And so they wander. To stagnant ponds. To uncovered canals. To drainage ditches masquerading as swimming holes. What starts as a splash ends as a silence. Their lifeless bodies are pulled from the water hours later—too late for help, too early for death.

Meanwhile, the elite have backup generators, solar panels, and swimming pools cleaned twice a week. The children of the privileged swim under lifeguard supervision in manicured clubs while those of the poor drown in sewage. In gated homes, the cool hum of air conditioners drowns out the cries from the alleys outside. The contrast is grotesque.

The government’s response offers little comfort. Instead of making bathing areas safe or installing barriers, law enforcement patrols the ponds—ostensibly to prevent more deaths. In reality, reports suggest these patrols often turn into extortion squads. Poor families, desperate for any reprieve, are scolded, fined, or worse. Once again, policy is reduced to punishment.

This isn’t a heatwave problem—it’s a governance problem. The Public Accounts Committee, tasked with auditing national spending, has never once declared a corruption-free fiscal year. Taxpayers, especially the poor, bleed for services they never receive. Roads remain broken, clinics understocked, schools underfunded. And as always, the most vulnerable pay the highest price.

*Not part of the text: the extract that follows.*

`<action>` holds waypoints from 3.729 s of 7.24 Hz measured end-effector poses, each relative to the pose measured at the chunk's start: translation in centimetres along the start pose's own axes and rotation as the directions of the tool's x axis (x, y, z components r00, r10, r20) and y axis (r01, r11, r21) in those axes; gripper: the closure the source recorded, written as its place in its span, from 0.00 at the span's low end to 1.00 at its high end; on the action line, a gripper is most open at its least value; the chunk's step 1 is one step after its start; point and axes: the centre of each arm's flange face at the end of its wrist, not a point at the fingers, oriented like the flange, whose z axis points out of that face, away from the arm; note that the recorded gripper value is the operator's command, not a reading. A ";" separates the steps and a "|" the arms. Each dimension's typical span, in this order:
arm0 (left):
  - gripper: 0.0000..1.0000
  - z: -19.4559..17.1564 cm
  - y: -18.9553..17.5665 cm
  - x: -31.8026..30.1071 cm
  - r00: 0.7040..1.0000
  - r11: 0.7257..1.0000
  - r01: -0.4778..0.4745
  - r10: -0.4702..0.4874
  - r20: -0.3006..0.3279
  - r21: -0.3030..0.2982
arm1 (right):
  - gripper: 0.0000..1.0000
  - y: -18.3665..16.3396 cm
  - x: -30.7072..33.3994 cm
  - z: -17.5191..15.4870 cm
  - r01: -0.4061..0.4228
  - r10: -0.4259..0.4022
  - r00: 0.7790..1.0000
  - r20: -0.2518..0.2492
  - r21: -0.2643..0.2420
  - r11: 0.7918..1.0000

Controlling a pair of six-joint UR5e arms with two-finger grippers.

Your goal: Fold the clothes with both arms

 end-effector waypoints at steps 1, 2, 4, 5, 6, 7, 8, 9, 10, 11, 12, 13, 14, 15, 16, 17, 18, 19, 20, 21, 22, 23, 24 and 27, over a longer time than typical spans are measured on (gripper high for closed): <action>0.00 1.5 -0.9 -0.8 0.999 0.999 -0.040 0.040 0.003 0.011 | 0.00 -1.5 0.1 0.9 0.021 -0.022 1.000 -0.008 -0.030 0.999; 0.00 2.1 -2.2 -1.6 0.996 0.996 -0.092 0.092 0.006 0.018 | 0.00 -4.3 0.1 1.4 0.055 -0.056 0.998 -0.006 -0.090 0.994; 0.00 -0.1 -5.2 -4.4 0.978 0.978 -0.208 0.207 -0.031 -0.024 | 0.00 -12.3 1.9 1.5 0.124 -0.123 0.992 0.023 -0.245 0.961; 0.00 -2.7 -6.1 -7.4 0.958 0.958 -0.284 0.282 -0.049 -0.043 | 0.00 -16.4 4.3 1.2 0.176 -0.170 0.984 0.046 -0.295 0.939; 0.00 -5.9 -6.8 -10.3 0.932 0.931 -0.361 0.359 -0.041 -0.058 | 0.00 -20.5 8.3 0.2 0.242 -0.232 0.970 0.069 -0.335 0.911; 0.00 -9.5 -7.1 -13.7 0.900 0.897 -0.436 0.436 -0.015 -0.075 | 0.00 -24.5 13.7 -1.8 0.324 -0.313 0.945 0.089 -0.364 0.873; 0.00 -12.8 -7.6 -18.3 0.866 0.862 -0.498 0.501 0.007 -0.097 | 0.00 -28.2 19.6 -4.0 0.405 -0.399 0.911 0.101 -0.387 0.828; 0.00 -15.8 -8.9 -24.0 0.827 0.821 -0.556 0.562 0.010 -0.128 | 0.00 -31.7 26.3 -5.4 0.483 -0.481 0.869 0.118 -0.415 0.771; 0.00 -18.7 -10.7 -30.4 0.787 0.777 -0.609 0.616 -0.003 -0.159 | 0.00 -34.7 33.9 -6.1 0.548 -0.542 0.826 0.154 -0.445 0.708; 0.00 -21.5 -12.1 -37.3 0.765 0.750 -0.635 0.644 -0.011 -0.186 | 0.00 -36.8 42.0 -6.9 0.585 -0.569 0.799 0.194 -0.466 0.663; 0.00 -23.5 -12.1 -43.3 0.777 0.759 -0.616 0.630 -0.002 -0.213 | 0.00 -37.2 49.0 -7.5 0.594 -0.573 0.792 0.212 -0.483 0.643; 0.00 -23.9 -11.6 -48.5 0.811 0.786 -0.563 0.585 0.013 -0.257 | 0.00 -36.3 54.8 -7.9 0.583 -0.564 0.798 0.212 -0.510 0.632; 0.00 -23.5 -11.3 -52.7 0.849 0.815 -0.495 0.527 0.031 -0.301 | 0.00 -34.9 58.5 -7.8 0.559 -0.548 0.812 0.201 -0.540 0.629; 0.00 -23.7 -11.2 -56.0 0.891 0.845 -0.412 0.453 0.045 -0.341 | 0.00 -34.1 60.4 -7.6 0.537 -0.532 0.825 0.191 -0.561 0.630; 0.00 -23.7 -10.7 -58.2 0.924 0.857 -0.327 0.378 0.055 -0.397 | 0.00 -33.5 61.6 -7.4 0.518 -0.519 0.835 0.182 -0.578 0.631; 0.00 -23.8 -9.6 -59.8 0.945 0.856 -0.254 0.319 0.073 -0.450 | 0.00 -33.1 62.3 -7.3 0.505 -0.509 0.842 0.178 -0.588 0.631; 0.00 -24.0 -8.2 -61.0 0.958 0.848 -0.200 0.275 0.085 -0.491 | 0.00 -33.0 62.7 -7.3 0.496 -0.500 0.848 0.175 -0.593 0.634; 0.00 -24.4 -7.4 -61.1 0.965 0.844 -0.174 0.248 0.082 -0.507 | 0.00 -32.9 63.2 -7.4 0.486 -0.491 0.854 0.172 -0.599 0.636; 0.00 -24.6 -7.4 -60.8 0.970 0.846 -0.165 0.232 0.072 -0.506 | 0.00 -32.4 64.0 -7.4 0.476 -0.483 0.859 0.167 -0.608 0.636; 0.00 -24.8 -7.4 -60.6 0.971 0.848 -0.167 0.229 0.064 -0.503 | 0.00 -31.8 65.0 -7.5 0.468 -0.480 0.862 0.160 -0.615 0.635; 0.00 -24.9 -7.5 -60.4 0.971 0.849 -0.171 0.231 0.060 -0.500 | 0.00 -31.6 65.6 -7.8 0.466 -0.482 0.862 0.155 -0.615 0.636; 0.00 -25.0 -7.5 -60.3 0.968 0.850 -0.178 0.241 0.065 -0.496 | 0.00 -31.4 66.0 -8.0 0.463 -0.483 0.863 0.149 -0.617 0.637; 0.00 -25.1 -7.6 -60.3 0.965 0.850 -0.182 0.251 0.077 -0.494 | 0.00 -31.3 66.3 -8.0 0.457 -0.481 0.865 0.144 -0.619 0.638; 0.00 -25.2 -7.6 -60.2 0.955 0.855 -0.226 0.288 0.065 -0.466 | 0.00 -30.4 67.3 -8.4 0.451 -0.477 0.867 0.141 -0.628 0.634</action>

The same neglect plays out in other forms. Helmet fines, for example, were recently raised from Rs 200 to Rs 2,000—ostensibly for safety. But most daily wagers can’t afford a helmet that meets approved standards. Just like sugar and wheat scandals, the helmet drive reeks of profiteering masked as reform. Behind every “safety campaign” lies a procurement deal, a quota, a name with influence.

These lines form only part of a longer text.